WHAT THIS TASK INVOLVES: Each line of the records below that holds "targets" should be returned.

═══

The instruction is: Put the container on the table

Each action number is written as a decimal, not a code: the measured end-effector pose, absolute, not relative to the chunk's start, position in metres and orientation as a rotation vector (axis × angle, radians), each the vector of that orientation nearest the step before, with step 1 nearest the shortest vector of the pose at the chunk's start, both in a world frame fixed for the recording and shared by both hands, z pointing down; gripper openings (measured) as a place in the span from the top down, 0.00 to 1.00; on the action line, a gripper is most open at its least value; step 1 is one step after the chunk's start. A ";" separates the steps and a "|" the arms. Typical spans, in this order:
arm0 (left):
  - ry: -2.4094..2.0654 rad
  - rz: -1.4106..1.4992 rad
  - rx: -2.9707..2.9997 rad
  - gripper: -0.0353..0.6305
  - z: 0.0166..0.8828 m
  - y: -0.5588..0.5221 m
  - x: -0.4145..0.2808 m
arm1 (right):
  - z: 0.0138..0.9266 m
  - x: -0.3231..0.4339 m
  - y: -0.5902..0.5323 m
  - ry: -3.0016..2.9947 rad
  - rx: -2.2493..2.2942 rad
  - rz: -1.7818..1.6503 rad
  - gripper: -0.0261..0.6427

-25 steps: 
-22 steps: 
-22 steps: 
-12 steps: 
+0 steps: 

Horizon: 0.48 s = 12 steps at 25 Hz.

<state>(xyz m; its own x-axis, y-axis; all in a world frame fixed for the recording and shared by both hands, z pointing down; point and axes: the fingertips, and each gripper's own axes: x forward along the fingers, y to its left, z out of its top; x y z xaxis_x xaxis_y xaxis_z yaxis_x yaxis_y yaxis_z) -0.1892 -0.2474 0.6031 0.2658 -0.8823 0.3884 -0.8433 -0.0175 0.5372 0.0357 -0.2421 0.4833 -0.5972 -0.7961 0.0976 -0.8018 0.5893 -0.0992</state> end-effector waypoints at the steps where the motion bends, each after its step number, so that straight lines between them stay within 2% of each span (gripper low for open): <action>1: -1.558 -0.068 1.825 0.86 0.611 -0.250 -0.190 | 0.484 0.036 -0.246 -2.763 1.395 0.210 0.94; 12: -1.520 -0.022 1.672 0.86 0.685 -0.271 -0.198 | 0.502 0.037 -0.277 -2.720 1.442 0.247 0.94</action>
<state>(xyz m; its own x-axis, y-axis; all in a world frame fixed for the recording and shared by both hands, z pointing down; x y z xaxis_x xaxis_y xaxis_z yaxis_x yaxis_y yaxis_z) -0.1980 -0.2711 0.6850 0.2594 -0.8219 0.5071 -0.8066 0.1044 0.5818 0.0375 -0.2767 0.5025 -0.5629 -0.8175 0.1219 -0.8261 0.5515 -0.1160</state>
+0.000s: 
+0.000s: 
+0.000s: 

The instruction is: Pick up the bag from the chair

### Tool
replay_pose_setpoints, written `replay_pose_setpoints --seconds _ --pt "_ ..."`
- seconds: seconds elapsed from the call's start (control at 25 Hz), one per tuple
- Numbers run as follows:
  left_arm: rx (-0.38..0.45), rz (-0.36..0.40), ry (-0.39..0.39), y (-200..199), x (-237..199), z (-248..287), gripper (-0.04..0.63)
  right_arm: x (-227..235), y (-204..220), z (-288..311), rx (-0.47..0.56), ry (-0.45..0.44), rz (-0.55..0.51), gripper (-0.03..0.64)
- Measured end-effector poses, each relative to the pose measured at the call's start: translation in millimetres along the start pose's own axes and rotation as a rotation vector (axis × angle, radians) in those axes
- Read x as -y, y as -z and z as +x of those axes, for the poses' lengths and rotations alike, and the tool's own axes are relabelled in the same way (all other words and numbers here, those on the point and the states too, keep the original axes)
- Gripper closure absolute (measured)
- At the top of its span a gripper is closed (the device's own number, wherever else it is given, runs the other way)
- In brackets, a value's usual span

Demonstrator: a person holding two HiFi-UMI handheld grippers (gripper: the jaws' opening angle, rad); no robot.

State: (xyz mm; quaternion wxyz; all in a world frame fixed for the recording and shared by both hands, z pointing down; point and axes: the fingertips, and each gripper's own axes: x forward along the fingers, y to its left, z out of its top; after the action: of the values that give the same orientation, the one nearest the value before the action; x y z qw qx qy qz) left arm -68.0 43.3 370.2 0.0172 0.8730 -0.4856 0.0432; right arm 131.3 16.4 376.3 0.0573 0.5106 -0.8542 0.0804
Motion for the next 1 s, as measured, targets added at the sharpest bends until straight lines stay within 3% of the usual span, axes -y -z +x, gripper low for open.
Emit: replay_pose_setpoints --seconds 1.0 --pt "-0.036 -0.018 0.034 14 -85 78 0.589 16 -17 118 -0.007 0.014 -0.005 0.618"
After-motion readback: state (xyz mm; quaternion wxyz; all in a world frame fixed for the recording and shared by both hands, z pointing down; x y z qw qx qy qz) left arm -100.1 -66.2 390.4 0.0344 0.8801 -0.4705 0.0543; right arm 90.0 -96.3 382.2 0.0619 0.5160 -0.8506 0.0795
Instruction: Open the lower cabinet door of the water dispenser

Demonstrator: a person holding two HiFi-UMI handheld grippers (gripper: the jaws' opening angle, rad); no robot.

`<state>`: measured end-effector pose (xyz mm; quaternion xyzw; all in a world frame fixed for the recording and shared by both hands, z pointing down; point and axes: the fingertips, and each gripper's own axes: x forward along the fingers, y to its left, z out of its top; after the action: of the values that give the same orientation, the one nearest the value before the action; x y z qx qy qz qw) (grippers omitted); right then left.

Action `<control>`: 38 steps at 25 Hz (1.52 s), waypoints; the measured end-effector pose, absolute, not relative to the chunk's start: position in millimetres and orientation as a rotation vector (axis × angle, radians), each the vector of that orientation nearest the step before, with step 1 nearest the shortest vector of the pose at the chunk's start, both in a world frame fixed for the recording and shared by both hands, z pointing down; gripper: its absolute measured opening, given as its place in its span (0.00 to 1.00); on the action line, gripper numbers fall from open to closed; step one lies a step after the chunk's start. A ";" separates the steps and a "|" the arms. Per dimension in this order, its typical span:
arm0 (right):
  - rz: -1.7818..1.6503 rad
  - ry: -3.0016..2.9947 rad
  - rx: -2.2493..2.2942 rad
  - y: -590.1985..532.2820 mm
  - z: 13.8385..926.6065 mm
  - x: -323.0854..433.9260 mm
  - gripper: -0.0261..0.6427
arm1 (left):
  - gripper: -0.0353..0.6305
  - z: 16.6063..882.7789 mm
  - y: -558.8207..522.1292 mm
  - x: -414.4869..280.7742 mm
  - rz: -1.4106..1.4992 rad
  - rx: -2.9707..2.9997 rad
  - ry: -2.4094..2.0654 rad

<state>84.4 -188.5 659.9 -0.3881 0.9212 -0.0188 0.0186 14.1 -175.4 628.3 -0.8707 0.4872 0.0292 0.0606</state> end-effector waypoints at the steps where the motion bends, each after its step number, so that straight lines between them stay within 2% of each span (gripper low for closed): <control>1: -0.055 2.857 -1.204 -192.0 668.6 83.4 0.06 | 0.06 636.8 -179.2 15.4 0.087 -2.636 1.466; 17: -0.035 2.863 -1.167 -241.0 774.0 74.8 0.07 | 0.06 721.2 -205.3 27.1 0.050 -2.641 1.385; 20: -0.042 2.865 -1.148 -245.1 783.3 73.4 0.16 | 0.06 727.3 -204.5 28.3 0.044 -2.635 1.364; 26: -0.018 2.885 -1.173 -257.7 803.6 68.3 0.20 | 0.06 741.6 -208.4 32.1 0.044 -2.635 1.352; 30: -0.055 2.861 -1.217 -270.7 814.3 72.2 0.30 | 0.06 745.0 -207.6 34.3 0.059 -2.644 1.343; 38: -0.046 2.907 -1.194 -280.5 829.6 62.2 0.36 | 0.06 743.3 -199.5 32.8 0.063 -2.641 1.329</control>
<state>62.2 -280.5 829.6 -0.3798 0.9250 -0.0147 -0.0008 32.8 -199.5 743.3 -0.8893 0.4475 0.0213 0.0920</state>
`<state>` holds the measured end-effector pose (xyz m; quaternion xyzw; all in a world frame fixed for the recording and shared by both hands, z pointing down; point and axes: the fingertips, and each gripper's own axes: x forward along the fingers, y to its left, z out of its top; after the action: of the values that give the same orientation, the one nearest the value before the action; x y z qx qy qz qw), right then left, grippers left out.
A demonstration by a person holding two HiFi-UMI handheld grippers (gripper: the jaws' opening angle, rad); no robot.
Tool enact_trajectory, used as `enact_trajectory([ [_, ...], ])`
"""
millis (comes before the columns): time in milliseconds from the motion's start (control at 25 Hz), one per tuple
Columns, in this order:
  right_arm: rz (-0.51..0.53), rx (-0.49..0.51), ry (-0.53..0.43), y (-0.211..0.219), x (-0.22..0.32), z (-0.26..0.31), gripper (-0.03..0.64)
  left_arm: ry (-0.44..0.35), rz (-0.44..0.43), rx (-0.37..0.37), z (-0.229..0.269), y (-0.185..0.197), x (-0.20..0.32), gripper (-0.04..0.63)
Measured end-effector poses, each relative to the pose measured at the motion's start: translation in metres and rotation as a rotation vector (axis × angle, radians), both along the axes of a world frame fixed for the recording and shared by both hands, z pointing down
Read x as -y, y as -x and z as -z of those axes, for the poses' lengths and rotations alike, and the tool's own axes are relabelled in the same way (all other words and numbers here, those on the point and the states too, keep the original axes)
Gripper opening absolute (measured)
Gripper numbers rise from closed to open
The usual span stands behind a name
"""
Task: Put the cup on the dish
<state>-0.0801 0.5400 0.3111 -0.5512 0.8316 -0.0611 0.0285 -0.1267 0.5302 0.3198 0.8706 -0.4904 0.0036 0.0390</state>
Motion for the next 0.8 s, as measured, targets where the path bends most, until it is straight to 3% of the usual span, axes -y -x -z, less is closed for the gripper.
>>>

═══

EXERCISE ANSWER:
Motion for the next 1 s, as measured, targets added at the sharpest bends until straight lines stay within 3% of the usual span, axes -y -z +x, gripper low for open.
Motion for the next 0.8 s, as measured, targets where the path bends most, until it is straight to 3% of the usual span, axes -y -x -z, less is closed for the gripper.

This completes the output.